[swift-evolution] Pitch: Automatically deriving Equatable/Hashable for more value types

Tony Allevato tony.allevato at gmail.com
Thu May 4 15:37:03 CDT 2017


Hi all,

A conversation on Twitter last night brought up some interest in this
feature and I was encouraged to revive this proposal.

Jordan Rose mentioned
<https://twitter.com/UINT_MIN/status/859922619578986496> on Twitter that it
could possibly make it in by the Swift 4 deadline if others contributed—I
have a WIP branch (albeit not currently working because I rebased after a
couple months of it being idle) that does the work for enums but I got
stuck on the mutually recursive cases. If this got approved, I'd love to
collaborate with other interested folks to finish up the implementation.

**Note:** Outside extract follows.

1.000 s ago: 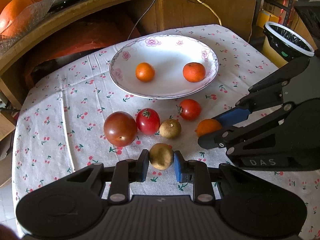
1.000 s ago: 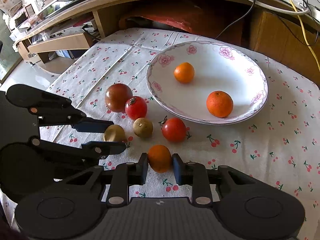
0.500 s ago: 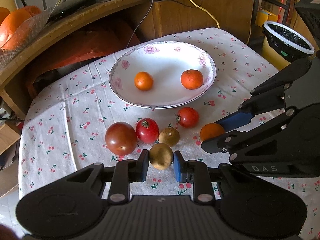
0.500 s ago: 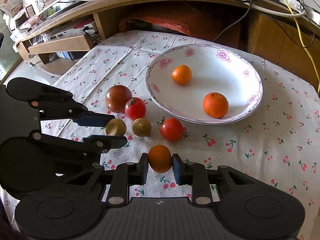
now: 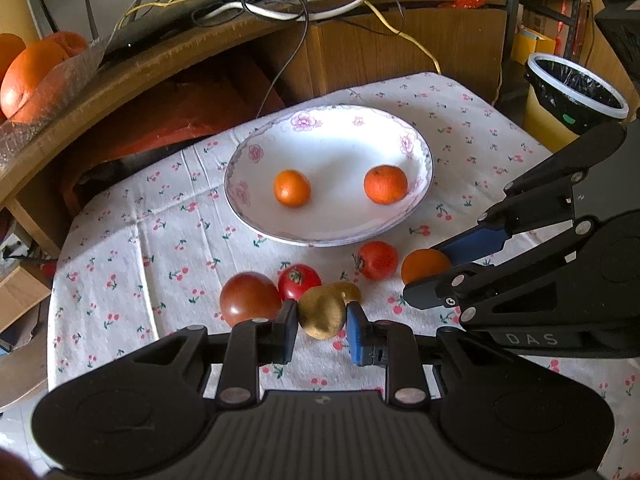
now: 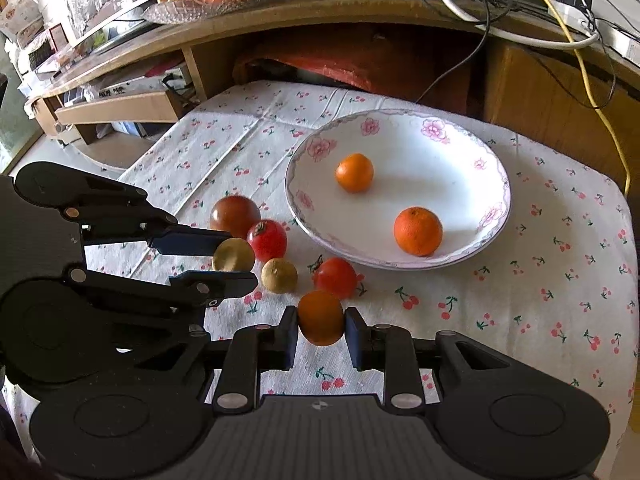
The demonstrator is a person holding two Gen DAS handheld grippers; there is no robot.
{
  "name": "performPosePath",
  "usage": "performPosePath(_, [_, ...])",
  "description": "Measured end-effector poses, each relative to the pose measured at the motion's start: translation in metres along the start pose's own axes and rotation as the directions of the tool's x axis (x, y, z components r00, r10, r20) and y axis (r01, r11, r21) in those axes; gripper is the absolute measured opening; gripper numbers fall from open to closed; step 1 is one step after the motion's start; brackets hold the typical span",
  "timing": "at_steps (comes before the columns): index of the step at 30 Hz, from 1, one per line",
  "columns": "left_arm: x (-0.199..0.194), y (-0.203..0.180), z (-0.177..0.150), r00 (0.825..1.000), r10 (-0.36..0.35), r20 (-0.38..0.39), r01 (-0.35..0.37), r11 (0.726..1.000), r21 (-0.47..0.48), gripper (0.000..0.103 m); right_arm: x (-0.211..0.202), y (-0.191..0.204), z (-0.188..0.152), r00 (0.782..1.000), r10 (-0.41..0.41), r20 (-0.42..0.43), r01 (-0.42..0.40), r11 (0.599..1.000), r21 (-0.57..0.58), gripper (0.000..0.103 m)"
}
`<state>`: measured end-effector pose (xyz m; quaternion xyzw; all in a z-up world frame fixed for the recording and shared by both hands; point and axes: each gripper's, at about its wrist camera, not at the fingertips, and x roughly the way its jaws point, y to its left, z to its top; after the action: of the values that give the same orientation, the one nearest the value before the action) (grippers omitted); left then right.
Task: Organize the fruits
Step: 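Carry the orange and the brown fruit over the white bowl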
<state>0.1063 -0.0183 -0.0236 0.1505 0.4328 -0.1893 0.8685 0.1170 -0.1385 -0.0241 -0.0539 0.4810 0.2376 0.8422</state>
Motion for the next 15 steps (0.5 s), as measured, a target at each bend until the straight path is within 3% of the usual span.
performPosePath(15, [-0.006,0.011,0.044,0.995,0.028,0.097,-0.025,0.999,-0.04,0.034,-0.018,-0.02,0.031,0.993,-0.048,0.11,0.04,0.997,0.068,0.023])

Link: https://gist.github.com/allevato/2fd10290bfa84accfbe977d8ac07daad


Deriving Equatable and Hashable for value types

   - Proposal: SE-0000
   <https://github.com/apple/swift-evolution/blob/master/proposals/NNNN-name.md>
   - Author(s): Tony Allevato <https://github.com/allevato>
   - Status: Awaiting review
   <https://gist.github.com/allevato/2fd10290bfa84accfbe977d8ac07daad#rationale>
   - Review manager: TBD

<https://gist.github.com/allevato/2fd10290bfa84accfbe977d8ac07daad#introduction>
Introduction

Value types are prevalent throughout the Swift language, and we encourage
developers to think in those terms when writing their own types.
Frequently, developers have to write large amounts of boilerplate code to
support equatability and hashability of value types. This proposal offers a
way for the compiler to automatically derive conformance to Equatable and
Hashable to reduce this boilerplate, in a subset of scenarios where
generating the correct implementation is known to be possible.

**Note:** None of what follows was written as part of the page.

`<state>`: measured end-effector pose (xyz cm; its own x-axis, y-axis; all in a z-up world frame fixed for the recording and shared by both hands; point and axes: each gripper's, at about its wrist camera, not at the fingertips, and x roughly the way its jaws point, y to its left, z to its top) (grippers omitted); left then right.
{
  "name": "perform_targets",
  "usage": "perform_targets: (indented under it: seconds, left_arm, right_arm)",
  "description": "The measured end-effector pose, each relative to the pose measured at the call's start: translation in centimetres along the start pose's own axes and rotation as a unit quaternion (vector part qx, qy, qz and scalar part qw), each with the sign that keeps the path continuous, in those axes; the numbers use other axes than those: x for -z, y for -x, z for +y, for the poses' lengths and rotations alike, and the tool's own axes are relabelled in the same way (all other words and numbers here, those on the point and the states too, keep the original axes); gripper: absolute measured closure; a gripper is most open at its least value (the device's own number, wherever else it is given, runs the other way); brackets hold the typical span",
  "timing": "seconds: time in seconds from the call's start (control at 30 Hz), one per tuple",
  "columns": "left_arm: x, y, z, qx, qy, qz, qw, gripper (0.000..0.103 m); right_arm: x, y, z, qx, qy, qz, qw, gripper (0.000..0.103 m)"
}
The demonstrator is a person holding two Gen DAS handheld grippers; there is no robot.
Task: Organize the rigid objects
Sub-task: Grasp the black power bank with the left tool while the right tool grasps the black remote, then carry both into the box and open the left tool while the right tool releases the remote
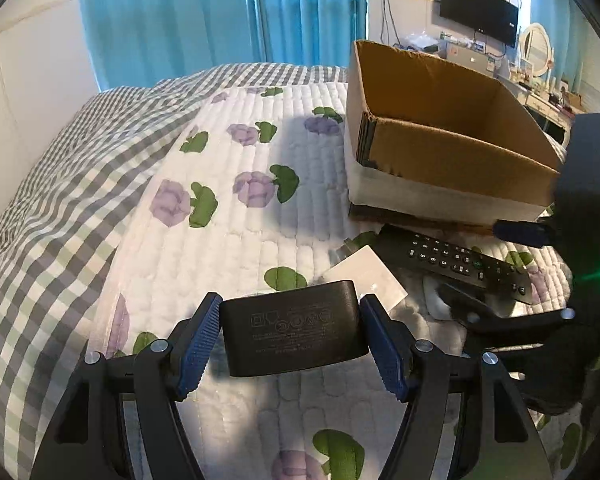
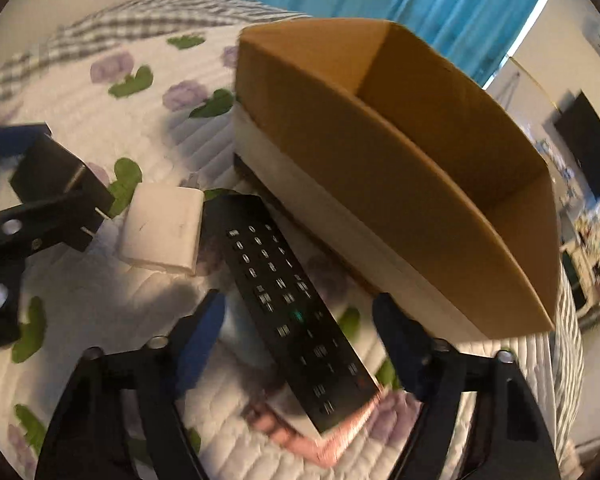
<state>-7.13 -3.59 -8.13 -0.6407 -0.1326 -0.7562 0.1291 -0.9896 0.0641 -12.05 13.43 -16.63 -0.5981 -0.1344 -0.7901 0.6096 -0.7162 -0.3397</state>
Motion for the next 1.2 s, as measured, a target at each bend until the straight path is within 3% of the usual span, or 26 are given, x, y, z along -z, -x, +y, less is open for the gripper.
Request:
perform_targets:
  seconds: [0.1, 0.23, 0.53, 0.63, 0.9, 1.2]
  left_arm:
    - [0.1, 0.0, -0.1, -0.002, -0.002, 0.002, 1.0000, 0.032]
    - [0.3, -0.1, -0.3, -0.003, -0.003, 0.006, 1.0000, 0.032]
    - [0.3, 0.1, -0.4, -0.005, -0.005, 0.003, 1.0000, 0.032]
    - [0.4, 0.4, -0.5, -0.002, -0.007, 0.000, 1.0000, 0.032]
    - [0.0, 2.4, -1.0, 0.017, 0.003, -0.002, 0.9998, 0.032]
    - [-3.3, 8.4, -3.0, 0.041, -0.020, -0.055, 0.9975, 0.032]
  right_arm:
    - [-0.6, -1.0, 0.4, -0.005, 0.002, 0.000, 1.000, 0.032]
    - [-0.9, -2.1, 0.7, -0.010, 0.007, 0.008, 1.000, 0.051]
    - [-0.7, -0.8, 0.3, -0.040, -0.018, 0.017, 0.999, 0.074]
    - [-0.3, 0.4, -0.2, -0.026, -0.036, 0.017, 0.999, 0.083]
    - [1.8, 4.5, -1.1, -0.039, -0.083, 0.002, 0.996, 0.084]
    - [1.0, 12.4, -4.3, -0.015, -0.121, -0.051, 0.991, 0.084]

Swift-evolution thread: Universal Equatability, Hashability, and
Comparability <http://thread.gmane.org/gmane.comp.lang.swift.evolution/8919>
<https://gist.github.com/allevato/2fd10290bfa84accfbe977d8ac07daad#motivation>
Motivation

Building robust value types in Swift can involve writing significant
boilerplate code to support hashability and equatability. Equality is
pervasive across many value types, and for each one users must implement the
 == operator such that it performs a fairly rote memberwise equality test.
As an example, an equality test for a struct looks fairly uninteresting:

struct Foo: Equatable {
  static func == (lhs: Foo, rhs: Foo) -> Bool {
    return lhs.property1 == rhs.property1 &&
           lhs.property2 == rhs.property2 &&
           lhs.property3 == rhs.property3 &&
           ...
  }
}

What's worse is that this operator must be updated if any properties are
added, removed, or changed, and since it must be manually written, it's
possible to get it wrong, either by omission or typographical error.

Likewise, hashability is necessary when one wishes to store a value type in
a Set or use one as a multi-valued Dictionary key. Writing high-quality,
well-distributed hash functions is not trivial so developers may not put a
great deal of thought into them – especially as the number of properties
increases – not realizing that their performance could potentially suffer
as a result. And as with equality, writing it manually means there is the
potential to get it wrong.

In particular, the code that must be written to implement equality for
enums is quite verbose:

enum Token: Equatable {
  case string(String)
  case number(Int)
  case lparen
  case rparen

  static func == (lhs: Token, rhs: Token) -> Bool {
    switch (lhs, rhs) {
    case (.string(let lhsString), .string(let rhsString)):
      return lhsString == rhsString
    case (.number(let lhsNumber), .number(let lhsNumber)):
      return lhsNumber == rhsNumber
    case (.lparen, .lparen), (.rparen, .rparen):
      return true
    default:
      return false
    }
  }
}

Crafting a high-quality hash function for this enum would be similarly
inconvenient to write.

Swift already derives Equatable and Hashable conformance for a small subset
of enums: those for which the cases have no associated values (including
enums with raw types). Two instances of such an enum are equal if they are
the same case, and an instance's hash value is its ordinal:

enum Foo  {
  case zero, one, two
}
let x = (Foo.one == Foo.two)  // evaluates to falselet y =
Foo.one.hashValue     // evaluates to 1

Likewise, conformance to RawRepresentable is automatically derived for
enums with a raw type. Since there is precedent for derived conformances in
Swift, we propose extending this support to more value types.
<https://gist.github.com/allevato/2fd10290bfa84accfbe977d8ac07daad#proposed-solution>Proposed
solution

In general, we propose that value types derive conformance to Equatable/
Hashable if all of its members are Equatable/Hashable. We describe the
specific conditions under which these conformances are derived below,
followed by the details of how the conformance requirements are implemented.
<https://gist.github.com/allevato/2fd10290bfa84accfbe977d8ac07daad#protocol-derivability-conditions>Protocol
derivability conditions

For brevity, let P represent either the protocol Equatable or Hashable in
the descriptions below.
<https://gist.github.com/allevato/2fd10290bfa84accfbe977d8ac07daad#derived-conformances-for-enums>Derived
conformances for enums

For an enum, derivability of P is based on the conformances of its cases'
associated values. Computed properties are not considered.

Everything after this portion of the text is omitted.